I have a wordpress site that's approximately 25% "business" pages and 75% "techie" pages. The current site: mysite.com, I'm splitting into two separate domains: mysite.com for the business stuff and tech.mysite.com for the tech stuff.

I'm looking for recommendations on how to best go about rewriting all the existing "techie" URLs to point to the new "tech.mysite.com" domain instead of their current "mysite.com". I wouldn't be changing anything except putting the tech subdomain at the front.

Options, as far as I'm aware:

Rewriting via htaccess I'd prefer not to do this, mostly because of the number of pages (~50) and don't want the upfront overhead of having to check all the rewrite rules here before anything else is done. Maybe I'm over-concerned.

Some Wordpress Plugin Not a fan of this option either: I don't trust pick your plugin to be able to get it right, without a performance hit.

PHP code I'm thinking this is probably the way to go... if the original page is gone, it'd redirect to the error page, at which point I can put in a global hook that would check for the original request URL and redirect to the new one accordingly. This seems good because a) I can have a central place to manage all cases (including upcoming/future cases), and b) the overhead of matching URLs isn't invoked until an original page is **not* found.

Has anyone done this before, and can offer some pointers on the best way to go about it?

  • What criteria will you use to choose which one? Nov 28 '15 at 0:12
  • Which URLs? Manual list/database I suppose. Which method? Performant and mantainable.
    – jdl134679
    Nov 28 '15 at 0:24
  • 2
    Everyone says that. "Performant and maintainable." How will you choose? Until you know how you're going to make the choice, you won't be able to make the choice, and polling random strangers on the internet is not going to help. Nov 28 '15 at 0:41
  • What is "best" depends on your knowledge and your local serer setting and other requirements. As it is it is just too broad or just opinion based. Nov 28 '15 at 4:14
  • If you are going to make 301 redirections, do it with .htaccess if possible; this way, no single line of PHP is executed and you don't waste server resources. Here is the performant part. Also, you can write one or very few rewrite rules that can handle unlimited number of redirections; here is the mantainable part. But without more information, it just a opinion.
    – cybmeta
    Nov 30 '15 at 15:13

I think htaccess would be fastest way. Overhead of checking 50 simple regexp is very small - page generation is several orders of magnitude slower so you shouldn't care about it. This wont hit performance, you can set rewrite only for domain mysite.com and it won't check rules for tech.mysite.com reducing overhead, which isn't noticeable anyway.

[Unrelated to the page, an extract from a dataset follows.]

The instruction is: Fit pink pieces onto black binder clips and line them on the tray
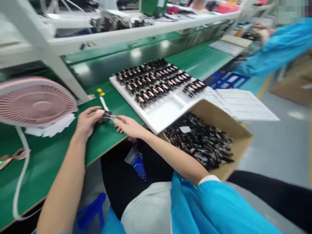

The disadvantage of modifying wordpress code is that you modification may break with wordpress update and you should remember about it every time you're updating it.

If you want to make your site faster then try nginx webserver. It can work with php-fpm without apache, or just serve static files much more effectively than apache and proxy requests to php to apache. There is also similar webserver lighthttp.

  • Thanks... I wasn't sure how performance would be. I can probably get away with regex for perhaps 50% of what needs to be migrated, but there'd still be a number of individual lines that'd have to go in there as well. The point about customizing the PHP is a good one that I hadn't considered. Site speed is currently excellent, just trying to be proactive about keeping it that way.